_Work item_. Once a line is found to contain "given", copy it out of the listing.
--- START ---
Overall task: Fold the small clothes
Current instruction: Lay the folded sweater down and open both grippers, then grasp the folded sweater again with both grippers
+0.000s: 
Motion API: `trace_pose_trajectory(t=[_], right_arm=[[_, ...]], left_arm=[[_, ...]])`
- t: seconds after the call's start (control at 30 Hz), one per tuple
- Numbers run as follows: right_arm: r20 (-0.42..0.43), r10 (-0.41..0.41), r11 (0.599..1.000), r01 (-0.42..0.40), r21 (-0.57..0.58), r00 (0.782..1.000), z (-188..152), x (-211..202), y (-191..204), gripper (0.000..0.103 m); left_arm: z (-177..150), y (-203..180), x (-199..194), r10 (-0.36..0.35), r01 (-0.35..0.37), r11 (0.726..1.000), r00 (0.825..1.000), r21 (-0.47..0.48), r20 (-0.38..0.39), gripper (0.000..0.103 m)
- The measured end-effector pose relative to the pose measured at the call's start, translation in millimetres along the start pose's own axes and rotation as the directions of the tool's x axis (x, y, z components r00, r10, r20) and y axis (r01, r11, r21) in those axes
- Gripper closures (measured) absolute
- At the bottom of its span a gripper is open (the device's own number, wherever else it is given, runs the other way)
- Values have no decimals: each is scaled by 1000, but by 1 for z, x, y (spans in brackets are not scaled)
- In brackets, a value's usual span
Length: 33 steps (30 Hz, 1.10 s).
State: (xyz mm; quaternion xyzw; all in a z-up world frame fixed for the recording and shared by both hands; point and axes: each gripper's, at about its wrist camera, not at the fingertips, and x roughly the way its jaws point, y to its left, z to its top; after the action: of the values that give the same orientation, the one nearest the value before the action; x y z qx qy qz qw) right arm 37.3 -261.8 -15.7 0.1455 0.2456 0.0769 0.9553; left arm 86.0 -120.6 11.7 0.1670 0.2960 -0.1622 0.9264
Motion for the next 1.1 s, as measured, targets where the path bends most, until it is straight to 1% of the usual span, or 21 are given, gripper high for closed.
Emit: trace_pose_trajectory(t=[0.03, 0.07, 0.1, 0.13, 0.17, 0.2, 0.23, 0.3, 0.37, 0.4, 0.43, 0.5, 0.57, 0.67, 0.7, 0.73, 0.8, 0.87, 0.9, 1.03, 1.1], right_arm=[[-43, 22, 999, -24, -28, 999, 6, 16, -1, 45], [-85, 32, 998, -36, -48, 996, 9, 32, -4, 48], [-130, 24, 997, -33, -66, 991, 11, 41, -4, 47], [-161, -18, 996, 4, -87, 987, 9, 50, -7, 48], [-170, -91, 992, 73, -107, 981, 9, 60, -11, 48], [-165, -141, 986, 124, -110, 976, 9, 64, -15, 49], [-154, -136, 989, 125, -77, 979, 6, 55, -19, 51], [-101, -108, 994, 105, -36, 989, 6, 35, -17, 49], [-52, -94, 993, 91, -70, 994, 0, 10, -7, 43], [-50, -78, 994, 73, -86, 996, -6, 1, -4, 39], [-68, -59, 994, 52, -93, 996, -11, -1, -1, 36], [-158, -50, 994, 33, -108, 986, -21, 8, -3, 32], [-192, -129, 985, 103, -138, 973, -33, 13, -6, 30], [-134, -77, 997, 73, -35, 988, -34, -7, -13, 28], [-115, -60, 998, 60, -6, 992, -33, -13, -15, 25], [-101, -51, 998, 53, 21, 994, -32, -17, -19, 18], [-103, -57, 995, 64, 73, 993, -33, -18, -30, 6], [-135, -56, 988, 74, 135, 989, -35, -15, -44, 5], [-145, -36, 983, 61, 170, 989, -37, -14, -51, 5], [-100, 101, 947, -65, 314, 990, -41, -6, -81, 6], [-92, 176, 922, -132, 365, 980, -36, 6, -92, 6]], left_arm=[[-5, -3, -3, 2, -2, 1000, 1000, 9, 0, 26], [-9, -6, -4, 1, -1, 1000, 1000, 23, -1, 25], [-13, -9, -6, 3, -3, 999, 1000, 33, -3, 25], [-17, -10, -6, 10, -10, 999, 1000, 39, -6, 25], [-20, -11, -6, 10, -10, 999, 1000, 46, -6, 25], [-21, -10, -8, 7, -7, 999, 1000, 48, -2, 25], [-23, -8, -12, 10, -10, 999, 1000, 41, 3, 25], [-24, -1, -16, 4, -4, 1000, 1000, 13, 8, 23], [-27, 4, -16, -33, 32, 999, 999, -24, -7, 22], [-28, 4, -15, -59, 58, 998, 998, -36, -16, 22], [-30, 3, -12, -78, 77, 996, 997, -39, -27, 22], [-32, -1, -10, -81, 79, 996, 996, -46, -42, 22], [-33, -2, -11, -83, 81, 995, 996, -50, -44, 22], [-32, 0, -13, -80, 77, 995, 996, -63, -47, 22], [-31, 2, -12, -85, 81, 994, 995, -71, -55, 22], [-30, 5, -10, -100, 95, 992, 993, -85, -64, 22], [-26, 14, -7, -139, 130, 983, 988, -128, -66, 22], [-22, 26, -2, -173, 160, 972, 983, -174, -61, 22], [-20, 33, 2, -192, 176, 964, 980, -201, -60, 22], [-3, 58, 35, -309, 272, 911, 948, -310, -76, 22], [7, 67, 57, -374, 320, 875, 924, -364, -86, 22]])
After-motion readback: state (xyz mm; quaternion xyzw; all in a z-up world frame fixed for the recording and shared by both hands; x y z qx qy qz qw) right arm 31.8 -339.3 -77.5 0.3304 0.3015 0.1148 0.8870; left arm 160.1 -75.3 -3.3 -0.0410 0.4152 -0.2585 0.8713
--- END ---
_Result of this task_.
- At the bottom of its span a gripper is open (the device's own number, wherever else it is given, runs the other way)
Motion for the next 1.1 s, as measured, targets where the path bends most, until it is straight to 1% of the usual span, or 21 are given, gripper high for closed.

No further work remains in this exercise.